### TASK PROMPT
List all lines of the data that include the string "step".
Content starts
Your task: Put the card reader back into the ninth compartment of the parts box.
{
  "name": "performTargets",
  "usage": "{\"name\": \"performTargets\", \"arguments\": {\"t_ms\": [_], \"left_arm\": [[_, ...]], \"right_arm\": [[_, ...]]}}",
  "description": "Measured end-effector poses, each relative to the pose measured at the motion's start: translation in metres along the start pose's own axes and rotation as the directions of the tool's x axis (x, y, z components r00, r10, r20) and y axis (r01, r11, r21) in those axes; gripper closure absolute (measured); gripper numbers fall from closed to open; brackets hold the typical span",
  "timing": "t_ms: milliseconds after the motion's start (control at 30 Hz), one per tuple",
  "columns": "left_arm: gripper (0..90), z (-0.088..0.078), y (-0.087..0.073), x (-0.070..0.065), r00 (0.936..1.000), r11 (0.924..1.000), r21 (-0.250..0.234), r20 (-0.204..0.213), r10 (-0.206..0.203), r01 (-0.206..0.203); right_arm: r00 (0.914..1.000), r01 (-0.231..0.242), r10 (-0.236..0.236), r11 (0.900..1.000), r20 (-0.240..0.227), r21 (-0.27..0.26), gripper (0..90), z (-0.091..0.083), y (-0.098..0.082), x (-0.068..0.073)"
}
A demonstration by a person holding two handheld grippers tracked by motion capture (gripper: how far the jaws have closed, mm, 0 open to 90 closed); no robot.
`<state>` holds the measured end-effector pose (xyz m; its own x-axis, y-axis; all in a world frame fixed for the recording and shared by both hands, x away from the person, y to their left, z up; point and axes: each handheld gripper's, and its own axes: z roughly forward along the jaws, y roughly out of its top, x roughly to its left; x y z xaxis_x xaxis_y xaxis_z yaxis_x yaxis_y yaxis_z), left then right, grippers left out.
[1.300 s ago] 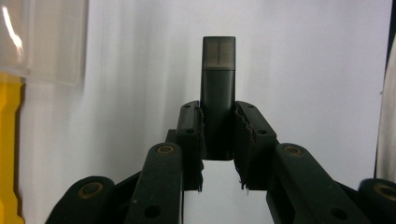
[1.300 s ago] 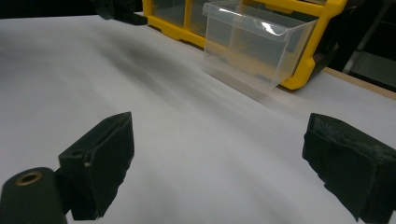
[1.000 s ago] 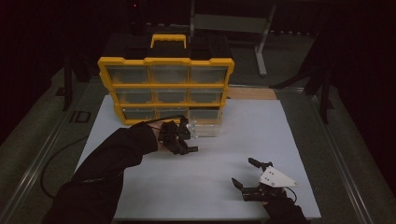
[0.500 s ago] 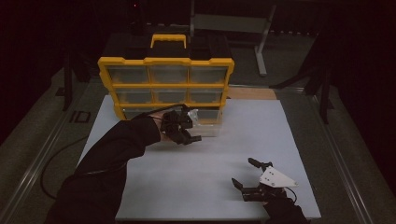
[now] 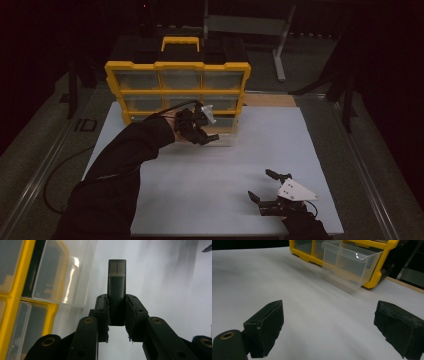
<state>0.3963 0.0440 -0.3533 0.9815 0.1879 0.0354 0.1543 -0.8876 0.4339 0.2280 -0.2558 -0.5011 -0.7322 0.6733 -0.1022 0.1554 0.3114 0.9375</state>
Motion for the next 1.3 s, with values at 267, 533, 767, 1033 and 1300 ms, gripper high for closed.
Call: {"name": "performTargets", "arguments": {"t_ms": [267,533,767,1033,1300], "left_arm": [[74.1,-0.001,0.008,0.012,0.9991,0.9990,-0.016,-0.011,-0.042,0.042],[74.1,0.003,0.018,0.023,0.9965,0.9967,-0.024,-0.027,-0.078,0.078],[74.0,0.010,0.025,0.030,0.9947,0.9957,-0.010,-0.046,-0.092,0.092],[74.0,0.017,0.030,0.036,0.9932,0.9956,0.004,-0.070,-0.093,0.094],[74.0,0.026,0.025,0.045,0.9904,0.9937,0.000,-0.080,-0.112,0.112]], "right_arm": [[0.9999,-0.012,0.012,1.000,0.001,-0.001,9.2,0.000,0.000,0.001],[1.0000,-0.010,0.010,1.000,0.000,-0.002,9.1,0.000,0.000,0.000],[1.0000,-0.008,0.008,1.000,0.002,-0.007,9.1,0.000,0.000,0.000],[1.0000,-0.002,0.002,1.000,0.002,-0.010,9.1,0.000,0.000,0.000],[1.0000,-0.008,0.008,1.000,-0.002,-0.008,9.2,0.000,0.000,0.000]]}}
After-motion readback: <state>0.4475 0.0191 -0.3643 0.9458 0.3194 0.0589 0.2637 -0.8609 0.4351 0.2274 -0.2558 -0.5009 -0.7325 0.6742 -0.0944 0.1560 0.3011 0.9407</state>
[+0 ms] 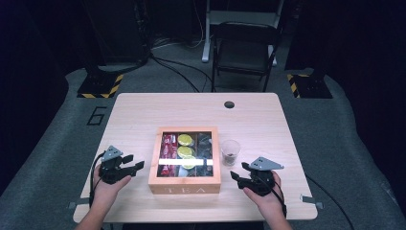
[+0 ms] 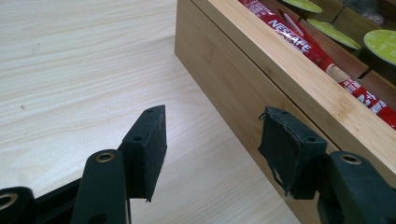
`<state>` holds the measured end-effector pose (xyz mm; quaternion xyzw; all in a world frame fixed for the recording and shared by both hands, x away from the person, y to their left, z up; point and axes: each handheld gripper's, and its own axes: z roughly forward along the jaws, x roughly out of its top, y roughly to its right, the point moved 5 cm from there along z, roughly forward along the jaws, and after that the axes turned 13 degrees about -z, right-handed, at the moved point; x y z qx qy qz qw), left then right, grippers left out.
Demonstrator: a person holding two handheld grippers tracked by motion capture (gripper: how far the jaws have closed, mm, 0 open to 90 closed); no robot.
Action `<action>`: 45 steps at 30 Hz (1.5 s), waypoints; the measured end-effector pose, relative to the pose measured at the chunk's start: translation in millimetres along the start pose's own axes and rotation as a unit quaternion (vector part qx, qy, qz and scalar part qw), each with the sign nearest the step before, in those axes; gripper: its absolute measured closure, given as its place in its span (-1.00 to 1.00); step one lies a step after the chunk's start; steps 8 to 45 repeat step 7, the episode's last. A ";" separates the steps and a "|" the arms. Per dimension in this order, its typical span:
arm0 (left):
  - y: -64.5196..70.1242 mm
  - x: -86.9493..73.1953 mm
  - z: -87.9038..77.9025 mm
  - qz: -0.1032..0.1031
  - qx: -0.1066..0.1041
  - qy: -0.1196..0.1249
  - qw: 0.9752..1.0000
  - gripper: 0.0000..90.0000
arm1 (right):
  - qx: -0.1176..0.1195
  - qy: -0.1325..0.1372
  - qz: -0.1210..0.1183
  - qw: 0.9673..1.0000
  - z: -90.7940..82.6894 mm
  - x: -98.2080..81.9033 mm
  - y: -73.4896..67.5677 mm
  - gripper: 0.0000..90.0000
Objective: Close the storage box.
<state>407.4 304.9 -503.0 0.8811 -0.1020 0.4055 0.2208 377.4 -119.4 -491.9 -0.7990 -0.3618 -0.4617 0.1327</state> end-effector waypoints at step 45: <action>0.6 0.3 3.9 0.004 0.005 -0.002 1.000 -0.07 | 0.002 -0.004 -0.003 1.000 -0.1 -2.8 -0.5 -0.09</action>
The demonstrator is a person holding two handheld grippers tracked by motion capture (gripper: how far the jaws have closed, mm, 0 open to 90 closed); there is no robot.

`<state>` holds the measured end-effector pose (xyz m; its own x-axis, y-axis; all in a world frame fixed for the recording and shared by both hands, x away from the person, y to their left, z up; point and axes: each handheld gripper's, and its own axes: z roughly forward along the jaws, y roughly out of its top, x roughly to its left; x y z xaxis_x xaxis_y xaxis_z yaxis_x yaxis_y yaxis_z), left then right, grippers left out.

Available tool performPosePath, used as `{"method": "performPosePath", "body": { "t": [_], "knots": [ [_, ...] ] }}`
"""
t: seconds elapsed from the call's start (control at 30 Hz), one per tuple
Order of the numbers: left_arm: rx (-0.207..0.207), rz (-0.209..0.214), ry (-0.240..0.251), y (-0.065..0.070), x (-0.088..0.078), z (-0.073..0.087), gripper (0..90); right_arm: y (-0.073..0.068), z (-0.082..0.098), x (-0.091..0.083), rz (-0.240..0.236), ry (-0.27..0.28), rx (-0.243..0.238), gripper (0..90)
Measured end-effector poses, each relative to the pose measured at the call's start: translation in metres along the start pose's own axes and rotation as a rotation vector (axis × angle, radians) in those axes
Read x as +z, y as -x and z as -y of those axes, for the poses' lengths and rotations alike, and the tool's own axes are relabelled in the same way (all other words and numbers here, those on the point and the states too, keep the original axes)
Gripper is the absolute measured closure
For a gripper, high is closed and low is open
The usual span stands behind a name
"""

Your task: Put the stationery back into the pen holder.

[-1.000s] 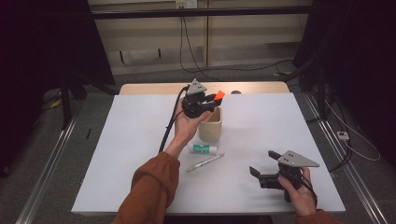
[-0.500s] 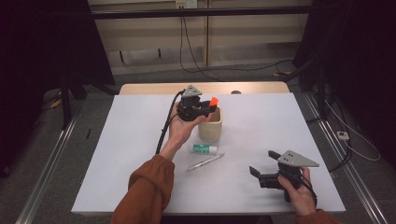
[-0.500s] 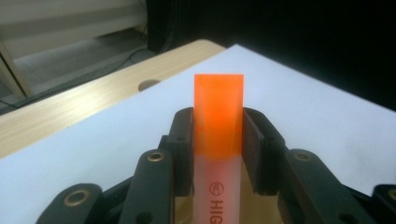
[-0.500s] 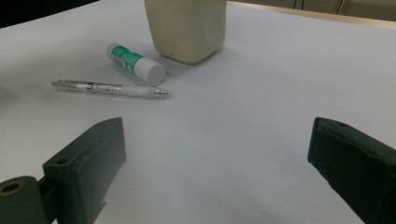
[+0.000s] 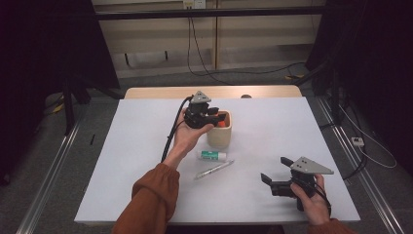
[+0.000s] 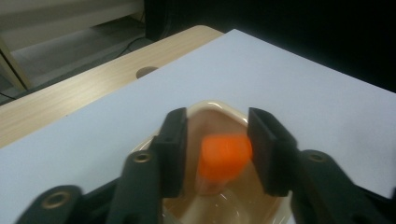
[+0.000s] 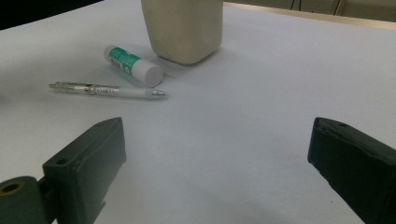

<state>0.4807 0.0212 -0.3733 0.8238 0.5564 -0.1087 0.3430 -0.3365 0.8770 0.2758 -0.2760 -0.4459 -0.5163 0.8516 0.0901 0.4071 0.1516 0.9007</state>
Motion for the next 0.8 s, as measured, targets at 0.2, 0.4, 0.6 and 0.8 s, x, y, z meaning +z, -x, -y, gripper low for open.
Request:
{"method": "performPosePath", "body": {
  "t": [0.2,0.4,0.6,0.8],
  "knots": [
    [-0.005,-0.011,-0.010,0.002,-0.008,-0.003,34.5,0.000,0.000,0.000,-0.001,-0.001,-0.004,4.1],
    [0.001,0.005,-0.031,0.003,-0.018,-0.005,19.7,0.000,0.000,0.000,-0.001,-0.003,-0.007,4.1],
    [0.009,0.006,-0.051,0.002,-0.028,-0.002,10.7,-0.001,0.000,0.000,0.000,-0.001,-0.004,4.1],
    [-0.011,0.006,-0.069,0.000,-0.039,0.003,3.6,-0.001,0.000,0.000,0.002,-0.001,-0.004,4.1]
  ]
}}
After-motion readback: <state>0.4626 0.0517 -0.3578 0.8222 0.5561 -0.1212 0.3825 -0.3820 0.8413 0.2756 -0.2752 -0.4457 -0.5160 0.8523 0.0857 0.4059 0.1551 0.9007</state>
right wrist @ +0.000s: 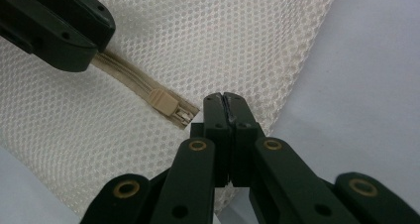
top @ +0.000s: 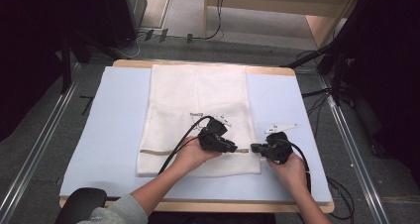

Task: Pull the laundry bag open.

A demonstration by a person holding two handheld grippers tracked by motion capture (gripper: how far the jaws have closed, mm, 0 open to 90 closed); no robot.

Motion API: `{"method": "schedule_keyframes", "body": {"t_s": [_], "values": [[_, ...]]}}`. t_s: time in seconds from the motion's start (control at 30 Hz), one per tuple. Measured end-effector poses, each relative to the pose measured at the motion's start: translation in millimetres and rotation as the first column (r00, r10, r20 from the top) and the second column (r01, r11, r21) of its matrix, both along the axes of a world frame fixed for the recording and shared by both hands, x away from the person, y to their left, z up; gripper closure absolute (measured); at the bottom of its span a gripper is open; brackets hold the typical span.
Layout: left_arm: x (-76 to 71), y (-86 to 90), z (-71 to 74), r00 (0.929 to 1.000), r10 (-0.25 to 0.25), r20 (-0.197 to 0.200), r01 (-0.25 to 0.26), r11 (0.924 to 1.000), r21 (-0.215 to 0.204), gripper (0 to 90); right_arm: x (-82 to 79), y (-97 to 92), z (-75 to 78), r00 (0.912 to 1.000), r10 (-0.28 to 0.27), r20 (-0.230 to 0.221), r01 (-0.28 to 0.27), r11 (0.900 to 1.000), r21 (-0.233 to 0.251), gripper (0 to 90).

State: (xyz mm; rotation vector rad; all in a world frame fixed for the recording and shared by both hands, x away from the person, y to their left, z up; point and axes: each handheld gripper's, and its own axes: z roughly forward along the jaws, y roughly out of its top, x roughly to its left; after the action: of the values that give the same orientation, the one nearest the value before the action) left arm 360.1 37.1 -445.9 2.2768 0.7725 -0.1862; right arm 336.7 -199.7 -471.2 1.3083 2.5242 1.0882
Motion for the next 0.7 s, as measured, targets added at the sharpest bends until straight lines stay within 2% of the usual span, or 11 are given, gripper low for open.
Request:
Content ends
### RESULT OF THE TASK
Action `<action>`: 45 steps at 30 Hz (1.5 s), waypoints; the measured end-effector pose, relative to the pose measured at the chunk's start: translation in millimetres along the start pose's own axes and rotation as a unit quaternion (vector part qx, qy, qz and scalar part qw), each with the sign nearest the step before, in those axes; gripper: its absolute measured closure, given as its place in its span (-1.00 to 1.00); step one lies a step after the chunk's start; steps 8 to 45 repeat step 7, the episode's last. A ";" separates the steps and a "|" the arms. Per dimension in this order, its typical span:
<state>407.4 304.9 -503.0 0.8811 -0.1020 0.4055 0.2208 377.4 -119.4 -491.9 -0.7990 -0.3618 -0.4617 0.1327</state> end-effector waypoints at step 45: <action>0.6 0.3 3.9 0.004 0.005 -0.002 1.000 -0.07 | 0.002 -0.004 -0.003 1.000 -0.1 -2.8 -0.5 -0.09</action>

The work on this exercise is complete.